[Data Boundary: Start]
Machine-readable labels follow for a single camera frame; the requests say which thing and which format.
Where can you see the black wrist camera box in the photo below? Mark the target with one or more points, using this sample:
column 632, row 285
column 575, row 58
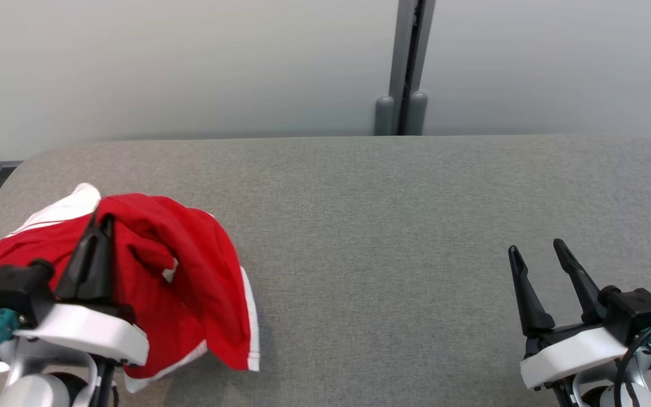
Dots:
column 636, row 314
column 14, row 291

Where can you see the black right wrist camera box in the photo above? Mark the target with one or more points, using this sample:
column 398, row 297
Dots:
column 636, row 314

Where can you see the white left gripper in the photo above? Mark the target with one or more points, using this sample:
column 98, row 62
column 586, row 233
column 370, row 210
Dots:
column 85, row 333

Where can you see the red shorts white band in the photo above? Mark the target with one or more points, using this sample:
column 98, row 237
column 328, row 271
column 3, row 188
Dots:
column 190, row 271

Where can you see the grey partition post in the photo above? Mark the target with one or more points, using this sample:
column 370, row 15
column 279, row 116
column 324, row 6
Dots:
column 407, row 68

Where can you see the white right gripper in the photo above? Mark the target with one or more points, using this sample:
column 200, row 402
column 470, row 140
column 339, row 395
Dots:
column 574, row 356

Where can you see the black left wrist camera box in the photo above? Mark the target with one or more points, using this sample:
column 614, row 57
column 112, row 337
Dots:
column 14, row 291

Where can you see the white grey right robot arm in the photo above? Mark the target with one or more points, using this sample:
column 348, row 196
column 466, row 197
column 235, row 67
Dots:
column 625, row 384

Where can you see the red basketball jersey white trim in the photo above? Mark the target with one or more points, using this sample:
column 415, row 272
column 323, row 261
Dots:
column 26, row 249

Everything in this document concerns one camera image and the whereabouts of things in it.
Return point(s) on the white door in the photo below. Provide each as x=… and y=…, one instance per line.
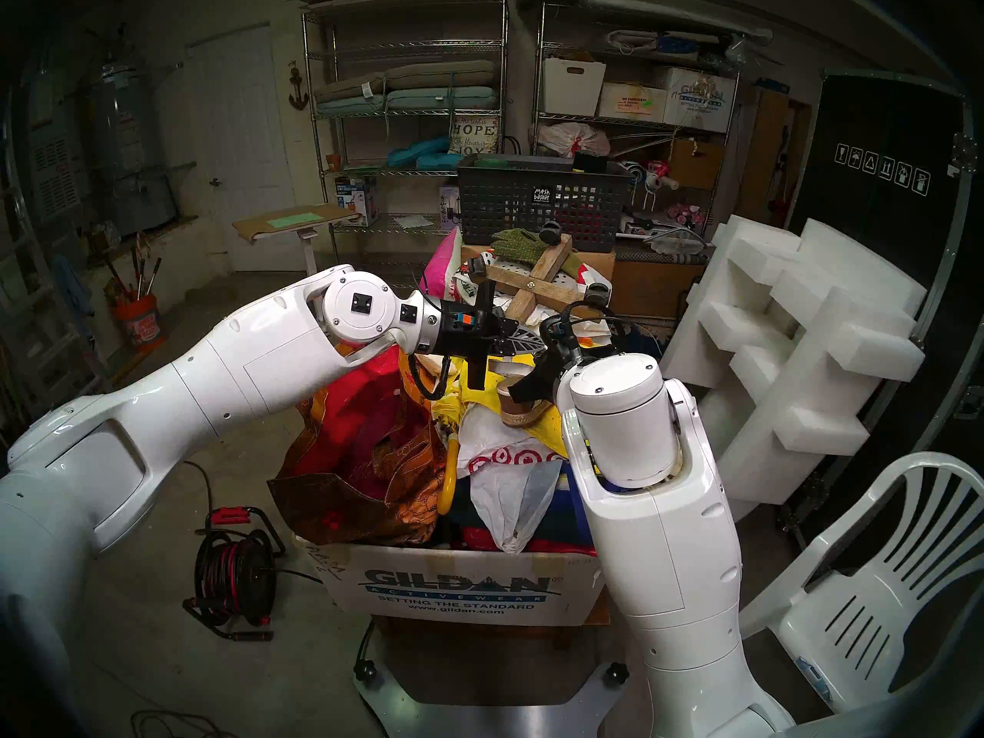
x=242, y=144

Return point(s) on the large brown box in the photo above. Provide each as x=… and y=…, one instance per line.
x=657, y=287

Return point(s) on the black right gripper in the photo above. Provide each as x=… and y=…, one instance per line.
x=557, y=344

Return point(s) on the small Gildan cardboard box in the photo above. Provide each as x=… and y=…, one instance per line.
x=699, y=102

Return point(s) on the dark anchor wall ornament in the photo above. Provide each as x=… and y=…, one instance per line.
x=298, y=94

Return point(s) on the blue white product box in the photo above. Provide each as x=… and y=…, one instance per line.
x=357, y=198

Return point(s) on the white red-print plastic bag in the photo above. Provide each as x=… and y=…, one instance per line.
x=515, y=498

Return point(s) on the pink white plastic bag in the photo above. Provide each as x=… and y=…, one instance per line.
x=573, y=138

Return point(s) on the wooden cross caster dolly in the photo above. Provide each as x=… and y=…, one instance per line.
x=550, y=275

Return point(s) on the HOPE text pillow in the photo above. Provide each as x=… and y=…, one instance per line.
x=474, y=135

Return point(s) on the grey water heater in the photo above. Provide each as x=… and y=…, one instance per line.
x=138, y=160

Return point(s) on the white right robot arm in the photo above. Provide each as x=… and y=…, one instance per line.
x=669, y=575

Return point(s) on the red fabric item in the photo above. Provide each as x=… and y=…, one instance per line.
x=477, y=540

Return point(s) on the teal seat cushion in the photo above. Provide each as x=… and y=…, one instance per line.
x=442, y=100

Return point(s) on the white stand cardboard-top table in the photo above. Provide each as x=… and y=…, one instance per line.
x=292, y=221

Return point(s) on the cream fabric piece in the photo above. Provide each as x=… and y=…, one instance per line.
x=440, y=365

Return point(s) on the red orange patterned bag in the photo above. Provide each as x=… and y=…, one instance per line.
x=361, y=452

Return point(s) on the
[Data Boundary: End]
Exercise —
Retype each entry precisely. Skip images entirely.

Result —
Machine-readable labels follow for a single camera frame; the requests say which thing and which format.
Where can you see the black wrist camera box in the photo below? Mark the target with one or more points, using this sample:
column 632, row 285
column 575, row 58
Dots:
column 636, row 314
column 14, row 291

Where can you see the black right wrist camera box in the photo above? Mark the target with one or more points, using this sample:
column 398, row 297
Dots:
column 636, row 314

Where can you see the white left gripper in the photo above? Mark the target with one or more points, using this sample:
column 98, row 62
column 586, row 233
column 370, row 210
Dots:
column 85, row 333

Where can you see the red shorts white band in the photo above? Mark the target with one or more points, using this sample:
column 98, row 237
column 328, row 271
column 3, row 188
Dots:
column 190, row 271

Where can you see the grey partition post in the photo above? Mark the target with one or more points, using this sample:
column 370, row 15
column 279, row 116
column 324, row 6
Dots:
column 407, row 68

Where can you see the white right gripper in the photo above? Mark the target with one or more points, using this sample:
column 200, row 402
column 470, row 140
column 339, row 395
Dots:
column 574, row 356

Where can you see the black left wrist camera box in the photo above? Mark the target with one or more points, using this sample:
column 614, row 57
column 112, row 337
Dots:
column 14, row 291

Where can you see the white grey right robot arm in the photo above? Mark the target with one or more points, using this sample:
column 348, row 196
column 466, row 197
column 235, row 67
Dots:
column 625, row 384

Where can you see the red basketball jersey white trim in the photo above? Mark the target with one or more points, using this sample:
column 415, row 272
column 323, row 261
Dots:
column 26, row 249

Everything in this document concerns one camera image and the whereabouts of things in it.
Return point(s) on the white door in the photo below. Provide each as x=… and y=…, one instance per line.
x=242, y=144

Return point(s) on the large brown box in the photo above. Provide each as x=… and y=…, one instance per line.
x=657, y=287

Return point(s) on the black right gripper in the photo above. Provide each as x=… and y=…, one instance per line.
x=557, y=344

Return point(s) on the small Gildan cardboard box in the photo above. Provide each as x=… and y=…, one instance per line.
x=699, y=102

Return point(s) on the dark anchor wall ornament in the photo above. Provide each as x=… and y=…, one instance per line.
x=298, y=94

Return point(s) on the blue white product box in the photo above. Provide each as x=… and y=…, one instance per line.
x=357, y=198

Return point(s) on the white red-print plastic bag in the photo above. Provide each as x=… and y=…, one instance per line.
x=515, y=498

Return point(s) on the pink white plastic bag in the photo above. Provide each as x=… and y=…, one instance per line.
x=573, y=138

Return point(s) on the wooden cross caster dolly in the photo above. Provide each as x=… and y=…, one instance per line.
x=550, y=275

Return point(s) on the HOPE text pillow in the photo above. Provide each as x=… and y=…, one instance per line.
x=474, y=135

Return point(s) on the grey water heater in the photo above. Provide each as x=… and y=…, one instance per line.
x=138, y=160

Return point(s) on the white right robot arm in the photo above. Provide each as x=… and y=…, one instance per line.
x=669, y=575

Return point(s) on the red fabric item in the photo above. Provide each as x=… and y=…, one instance per line.
x=477, y=540

Return point(s) on the teal seat cushion in the photo above. Provide each as x=… and y=…, one instance per line.
x=442, y=100

Return point(s) on the white stand cardboard-top table in the photo above. Provide each as x=… and y=…, one instance per line.
x=292, y=221

Return point(s) on the cream fabric piece in the photo above. Provide each as x=… and y=…, one instance per line.
x=440, y=365

Return point(s) on the red orange patterned bag in the photo above. Provide each as x=… and y=…, one instance per line.
x=361, y=452

Return point(s) on the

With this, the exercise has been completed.